Source data -
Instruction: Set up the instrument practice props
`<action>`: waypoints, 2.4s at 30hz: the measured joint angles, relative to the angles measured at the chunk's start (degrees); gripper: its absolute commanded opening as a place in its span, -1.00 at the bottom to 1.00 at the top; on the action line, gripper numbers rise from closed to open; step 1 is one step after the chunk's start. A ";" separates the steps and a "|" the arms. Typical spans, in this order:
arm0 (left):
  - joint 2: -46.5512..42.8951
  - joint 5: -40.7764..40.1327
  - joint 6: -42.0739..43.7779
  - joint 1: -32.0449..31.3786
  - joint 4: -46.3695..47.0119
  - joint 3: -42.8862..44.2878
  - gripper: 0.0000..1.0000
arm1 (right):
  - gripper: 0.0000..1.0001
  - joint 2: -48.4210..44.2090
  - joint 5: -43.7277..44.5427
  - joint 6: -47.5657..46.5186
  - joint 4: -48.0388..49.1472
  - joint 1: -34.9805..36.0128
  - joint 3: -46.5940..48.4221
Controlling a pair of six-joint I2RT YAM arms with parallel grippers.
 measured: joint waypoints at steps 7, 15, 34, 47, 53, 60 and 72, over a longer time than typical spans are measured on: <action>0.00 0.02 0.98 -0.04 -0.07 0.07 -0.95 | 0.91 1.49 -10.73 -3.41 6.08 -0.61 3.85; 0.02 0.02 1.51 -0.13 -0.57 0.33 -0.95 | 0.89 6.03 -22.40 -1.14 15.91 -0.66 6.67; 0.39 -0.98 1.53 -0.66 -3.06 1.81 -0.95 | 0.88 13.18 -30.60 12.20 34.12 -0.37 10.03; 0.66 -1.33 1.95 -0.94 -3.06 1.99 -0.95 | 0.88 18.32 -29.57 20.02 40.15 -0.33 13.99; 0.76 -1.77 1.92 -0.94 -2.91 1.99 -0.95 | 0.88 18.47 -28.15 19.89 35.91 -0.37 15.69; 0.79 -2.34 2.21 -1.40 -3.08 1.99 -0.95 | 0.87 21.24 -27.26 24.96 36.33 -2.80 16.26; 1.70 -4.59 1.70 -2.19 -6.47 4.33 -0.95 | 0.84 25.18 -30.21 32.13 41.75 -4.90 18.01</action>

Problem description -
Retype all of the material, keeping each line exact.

Your response -
Instruction: Set up the instrument practice props
`<action>`: waypoints, 2.4s at 30hz: the measured joint angles, relative to the angles measured at the chunk's start (degrees); gripper: its absolute commanded opening as a place in its span, -1.00 at the bottom to 1.00 at the top; on the action line, gripper numbers rise from closed to open; step 1 is one step after the chunk's start. A ";" separates the steps and a "|" the arms. Typical spans, in this order:
arm0 (left):
  - joint 2: -46.5512..42.8951
  - joint 5: -40.7764..40.1327
  - joint 6: -42.0739..43.7779
  - joint 1: -32.0449..31.3786
  - joint 4: -46.3695..47.0119
  - joint 3: -42.8862..44.2878
  - gripper: 0.0000..1.0000
arm1 (right):
  - gripper: 0.0000..1.0001
  - joint 2: -48.4210..44.2090
  - joint 5: -43.7277..44.5427
  - joint 6: -47.5657..46.5186
  - joint 4: -48.0388..49.1472
  - joint 1: -34.9805..36.0128
  - joint 3: -46.5940..48.4221
Controlling a pair of six-joint I2RT YAM arms with parallel grippers.
 measured: joint waypoints at steps 7, 15, 34, 47, 53, 60 and 72, over a longer time than typical spans are measured on: <action>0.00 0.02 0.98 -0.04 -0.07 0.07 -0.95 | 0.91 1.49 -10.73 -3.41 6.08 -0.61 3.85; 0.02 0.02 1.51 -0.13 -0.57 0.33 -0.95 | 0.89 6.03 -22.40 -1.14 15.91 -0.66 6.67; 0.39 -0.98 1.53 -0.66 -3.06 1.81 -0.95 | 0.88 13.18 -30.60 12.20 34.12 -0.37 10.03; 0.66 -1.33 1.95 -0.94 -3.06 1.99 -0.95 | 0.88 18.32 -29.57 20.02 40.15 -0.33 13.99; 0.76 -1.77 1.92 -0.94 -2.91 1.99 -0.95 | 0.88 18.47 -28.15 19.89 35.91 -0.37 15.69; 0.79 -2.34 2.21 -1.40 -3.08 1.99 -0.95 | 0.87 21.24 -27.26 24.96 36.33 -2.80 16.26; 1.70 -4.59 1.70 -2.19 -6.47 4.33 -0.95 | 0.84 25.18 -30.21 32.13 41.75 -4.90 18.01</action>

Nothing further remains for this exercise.